*** Opening The input ***

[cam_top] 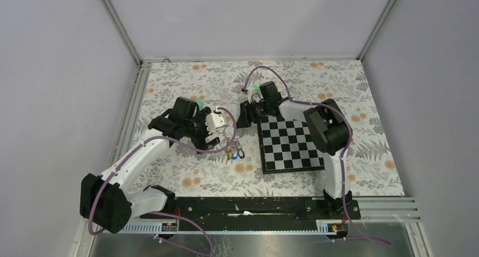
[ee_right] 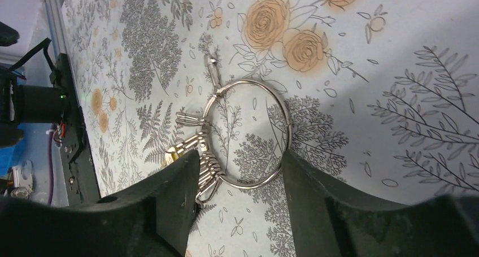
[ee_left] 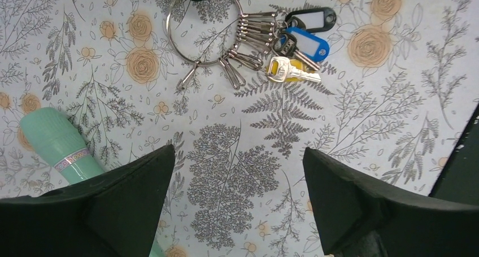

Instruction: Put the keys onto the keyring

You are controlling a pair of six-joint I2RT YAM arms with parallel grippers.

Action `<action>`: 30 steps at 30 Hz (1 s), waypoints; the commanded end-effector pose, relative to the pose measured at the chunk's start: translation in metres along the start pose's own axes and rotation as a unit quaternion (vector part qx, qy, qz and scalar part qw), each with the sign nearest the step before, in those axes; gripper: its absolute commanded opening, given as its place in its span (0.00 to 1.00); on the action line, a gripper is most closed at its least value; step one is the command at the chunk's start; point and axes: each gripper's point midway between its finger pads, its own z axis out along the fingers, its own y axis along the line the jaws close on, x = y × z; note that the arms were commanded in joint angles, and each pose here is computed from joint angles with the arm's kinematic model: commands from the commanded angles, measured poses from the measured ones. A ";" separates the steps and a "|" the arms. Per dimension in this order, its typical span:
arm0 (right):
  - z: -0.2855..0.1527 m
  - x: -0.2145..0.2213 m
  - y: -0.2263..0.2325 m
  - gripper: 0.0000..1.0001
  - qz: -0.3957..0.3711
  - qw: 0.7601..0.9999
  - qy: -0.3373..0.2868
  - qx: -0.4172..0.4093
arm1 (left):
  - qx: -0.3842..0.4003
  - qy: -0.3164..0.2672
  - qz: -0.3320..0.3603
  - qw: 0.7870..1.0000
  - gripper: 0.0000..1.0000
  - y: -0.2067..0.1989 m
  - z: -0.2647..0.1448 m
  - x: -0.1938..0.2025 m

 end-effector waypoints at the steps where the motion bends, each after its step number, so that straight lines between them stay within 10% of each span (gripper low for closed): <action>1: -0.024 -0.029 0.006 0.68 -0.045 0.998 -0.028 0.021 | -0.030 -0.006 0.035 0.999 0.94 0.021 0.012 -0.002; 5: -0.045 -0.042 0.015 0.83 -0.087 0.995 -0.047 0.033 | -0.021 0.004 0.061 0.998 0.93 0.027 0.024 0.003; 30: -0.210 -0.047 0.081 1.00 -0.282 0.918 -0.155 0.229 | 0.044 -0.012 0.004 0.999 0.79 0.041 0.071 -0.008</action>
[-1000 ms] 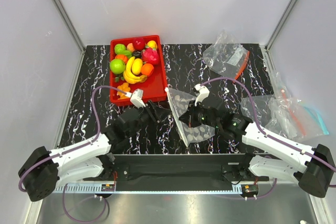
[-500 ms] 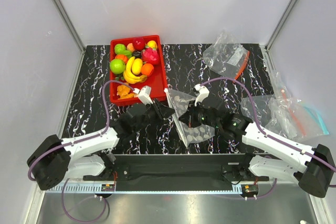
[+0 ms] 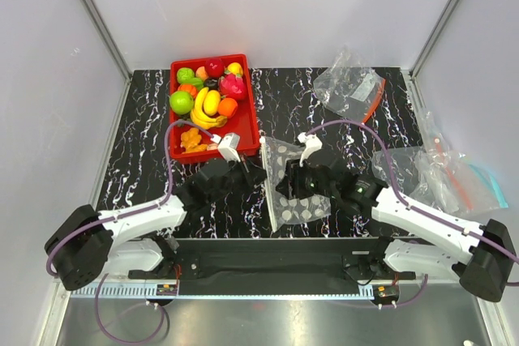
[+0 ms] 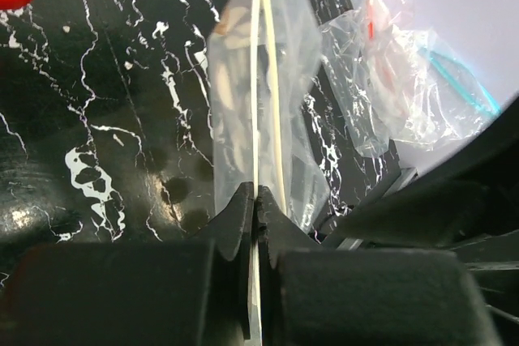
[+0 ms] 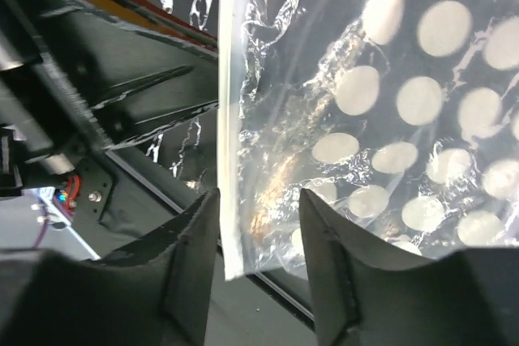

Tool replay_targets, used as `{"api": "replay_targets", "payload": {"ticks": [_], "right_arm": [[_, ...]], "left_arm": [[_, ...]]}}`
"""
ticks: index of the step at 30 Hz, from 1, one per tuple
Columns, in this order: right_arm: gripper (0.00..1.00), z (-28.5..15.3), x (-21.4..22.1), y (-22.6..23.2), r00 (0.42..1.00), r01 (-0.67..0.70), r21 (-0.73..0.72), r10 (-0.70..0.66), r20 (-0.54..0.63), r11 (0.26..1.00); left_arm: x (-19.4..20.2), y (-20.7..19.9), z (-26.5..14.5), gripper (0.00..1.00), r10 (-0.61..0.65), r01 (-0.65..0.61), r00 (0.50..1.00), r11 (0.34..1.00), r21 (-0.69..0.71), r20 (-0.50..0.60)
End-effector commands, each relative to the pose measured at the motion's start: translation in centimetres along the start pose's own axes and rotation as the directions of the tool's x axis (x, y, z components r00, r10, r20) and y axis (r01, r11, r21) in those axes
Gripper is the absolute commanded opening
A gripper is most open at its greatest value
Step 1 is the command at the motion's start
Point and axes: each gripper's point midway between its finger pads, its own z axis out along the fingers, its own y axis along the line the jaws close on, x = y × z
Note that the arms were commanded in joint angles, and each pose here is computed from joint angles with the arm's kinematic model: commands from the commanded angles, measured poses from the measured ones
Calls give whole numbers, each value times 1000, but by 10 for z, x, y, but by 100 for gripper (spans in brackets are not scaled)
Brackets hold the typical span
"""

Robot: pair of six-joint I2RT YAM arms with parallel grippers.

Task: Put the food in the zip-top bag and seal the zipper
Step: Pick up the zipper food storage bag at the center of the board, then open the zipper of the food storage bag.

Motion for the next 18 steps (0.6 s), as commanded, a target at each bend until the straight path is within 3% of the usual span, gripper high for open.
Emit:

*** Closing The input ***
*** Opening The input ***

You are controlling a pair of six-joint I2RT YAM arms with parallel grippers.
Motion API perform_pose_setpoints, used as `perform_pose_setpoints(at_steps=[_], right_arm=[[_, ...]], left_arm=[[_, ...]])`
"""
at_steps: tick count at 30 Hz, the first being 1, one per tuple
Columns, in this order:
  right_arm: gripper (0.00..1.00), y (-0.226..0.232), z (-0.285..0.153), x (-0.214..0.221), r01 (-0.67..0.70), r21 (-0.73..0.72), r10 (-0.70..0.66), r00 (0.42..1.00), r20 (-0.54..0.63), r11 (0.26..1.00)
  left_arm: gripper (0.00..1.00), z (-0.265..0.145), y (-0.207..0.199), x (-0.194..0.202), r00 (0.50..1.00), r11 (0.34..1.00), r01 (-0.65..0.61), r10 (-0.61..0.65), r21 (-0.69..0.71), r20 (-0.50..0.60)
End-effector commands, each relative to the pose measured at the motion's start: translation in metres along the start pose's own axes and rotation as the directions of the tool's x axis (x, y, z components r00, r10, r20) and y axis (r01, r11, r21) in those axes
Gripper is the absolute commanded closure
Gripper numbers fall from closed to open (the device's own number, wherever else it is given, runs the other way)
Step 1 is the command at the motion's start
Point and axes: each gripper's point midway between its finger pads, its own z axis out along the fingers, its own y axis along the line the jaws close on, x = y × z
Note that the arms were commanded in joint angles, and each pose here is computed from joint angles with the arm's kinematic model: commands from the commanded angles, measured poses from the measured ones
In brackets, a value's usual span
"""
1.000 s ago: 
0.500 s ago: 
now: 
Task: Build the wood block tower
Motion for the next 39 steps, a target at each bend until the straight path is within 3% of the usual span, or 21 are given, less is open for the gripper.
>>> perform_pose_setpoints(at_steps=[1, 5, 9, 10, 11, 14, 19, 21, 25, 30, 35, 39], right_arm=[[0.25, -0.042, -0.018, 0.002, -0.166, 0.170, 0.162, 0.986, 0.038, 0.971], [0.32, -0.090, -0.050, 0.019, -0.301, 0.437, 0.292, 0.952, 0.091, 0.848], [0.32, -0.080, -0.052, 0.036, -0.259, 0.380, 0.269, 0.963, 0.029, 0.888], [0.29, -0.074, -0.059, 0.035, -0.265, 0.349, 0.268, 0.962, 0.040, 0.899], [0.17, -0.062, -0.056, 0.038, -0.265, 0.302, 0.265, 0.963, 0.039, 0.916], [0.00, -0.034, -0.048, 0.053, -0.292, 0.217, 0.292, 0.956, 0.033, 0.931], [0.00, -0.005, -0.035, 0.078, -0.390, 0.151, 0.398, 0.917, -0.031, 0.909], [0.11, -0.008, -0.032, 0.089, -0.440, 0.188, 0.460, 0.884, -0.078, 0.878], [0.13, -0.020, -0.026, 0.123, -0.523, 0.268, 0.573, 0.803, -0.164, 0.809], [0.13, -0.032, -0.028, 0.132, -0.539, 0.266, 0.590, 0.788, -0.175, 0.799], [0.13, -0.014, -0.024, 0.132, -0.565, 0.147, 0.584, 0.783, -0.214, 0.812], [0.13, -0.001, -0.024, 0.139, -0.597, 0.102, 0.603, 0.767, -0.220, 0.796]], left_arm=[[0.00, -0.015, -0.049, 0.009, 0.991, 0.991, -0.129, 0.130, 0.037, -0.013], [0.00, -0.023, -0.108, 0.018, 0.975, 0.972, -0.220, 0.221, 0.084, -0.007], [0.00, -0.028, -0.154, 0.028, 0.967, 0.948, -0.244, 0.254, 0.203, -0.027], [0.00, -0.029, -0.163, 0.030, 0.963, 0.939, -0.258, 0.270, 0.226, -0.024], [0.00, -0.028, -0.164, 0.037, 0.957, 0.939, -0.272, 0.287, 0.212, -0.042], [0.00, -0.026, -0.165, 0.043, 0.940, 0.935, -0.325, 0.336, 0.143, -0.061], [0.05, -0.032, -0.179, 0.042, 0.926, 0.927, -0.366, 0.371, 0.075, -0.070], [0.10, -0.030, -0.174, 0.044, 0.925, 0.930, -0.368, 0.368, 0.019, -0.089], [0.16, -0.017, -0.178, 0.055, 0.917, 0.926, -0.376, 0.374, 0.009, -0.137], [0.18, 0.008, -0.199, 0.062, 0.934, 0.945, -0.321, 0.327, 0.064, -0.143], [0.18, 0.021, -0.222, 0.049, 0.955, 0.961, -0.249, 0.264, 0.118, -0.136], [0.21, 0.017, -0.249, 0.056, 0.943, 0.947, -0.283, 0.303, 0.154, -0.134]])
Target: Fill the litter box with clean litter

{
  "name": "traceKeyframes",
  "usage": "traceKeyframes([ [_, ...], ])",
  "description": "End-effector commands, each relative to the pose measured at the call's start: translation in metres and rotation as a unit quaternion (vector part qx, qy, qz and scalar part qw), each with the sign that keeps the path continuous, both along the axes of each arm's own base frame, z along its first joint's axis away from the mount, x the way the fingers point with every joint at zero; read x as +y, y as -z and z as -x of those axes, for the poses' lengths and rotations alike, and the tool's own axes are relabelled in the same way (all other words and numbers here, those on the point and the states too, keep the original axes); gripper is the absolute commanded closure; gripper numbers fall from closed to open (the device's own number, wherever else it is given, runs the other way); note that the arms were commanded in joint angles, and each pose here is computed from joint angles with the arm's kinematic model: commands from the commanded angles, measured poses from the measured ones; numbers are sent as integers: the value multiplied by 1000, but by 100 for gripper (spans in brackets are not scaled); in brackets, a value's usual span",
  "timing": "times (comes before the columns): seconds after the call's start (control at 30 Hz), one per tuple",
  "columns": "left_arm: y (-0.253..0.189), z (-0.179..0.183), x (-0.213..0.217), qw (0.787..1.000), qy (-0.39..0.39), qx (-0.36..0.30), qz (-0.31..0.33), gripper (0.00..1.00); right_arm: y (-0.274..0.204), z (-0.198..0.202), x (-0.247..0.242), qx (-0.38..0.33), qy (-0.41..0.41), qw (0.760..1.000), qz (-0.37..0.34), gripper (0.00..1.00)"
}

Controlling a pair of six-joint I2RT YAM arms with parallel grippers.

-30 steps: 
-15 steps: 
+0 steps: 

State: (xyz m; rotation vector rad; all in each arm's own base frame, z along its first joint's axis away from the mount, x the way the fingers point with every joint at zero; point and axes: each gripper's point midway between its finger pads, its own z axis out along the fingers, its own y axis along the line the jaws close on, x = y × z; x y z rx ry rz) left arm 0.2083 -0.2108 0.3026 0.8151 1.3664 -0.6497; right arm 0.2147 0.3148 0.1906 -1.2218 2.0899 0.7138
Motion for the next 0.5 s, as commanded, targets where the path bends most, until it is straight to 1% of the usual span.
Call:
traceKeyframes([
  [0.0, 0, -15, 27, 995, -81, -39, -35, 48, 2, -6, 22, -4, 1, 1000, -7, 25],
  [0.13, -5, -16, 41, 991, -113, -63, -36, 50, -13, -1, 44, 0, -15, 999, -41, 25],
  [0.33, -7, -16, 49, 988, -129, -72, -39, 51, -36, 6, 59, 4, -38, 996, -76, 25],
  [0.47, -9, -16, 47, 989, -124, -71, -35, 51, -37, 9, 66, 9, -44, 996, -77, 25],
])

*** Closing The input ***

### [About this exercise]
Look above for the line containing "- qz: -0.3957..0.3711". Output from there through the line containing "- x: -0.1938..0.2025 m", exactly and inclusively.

### [Task answer]
  - qz: -0.3957..0.3711
  - qw: 0.7601..0.9999
  - qy: -0.3373..0.2868
  - qx: -0.4172..0.4093
arm1 (left):
  - qx: -0.3842..0.4003
  - qy: -0.3164..0.2672
  - qz: -0.3320..0.3603
  - qw: 0.7870..1.0000
  - gripper: 0.0000..1.0000
  - y: -0.2067..0.1989 m
  - z: -0.2647..0.1448 m
  - x: -0.1938..0.2025 m

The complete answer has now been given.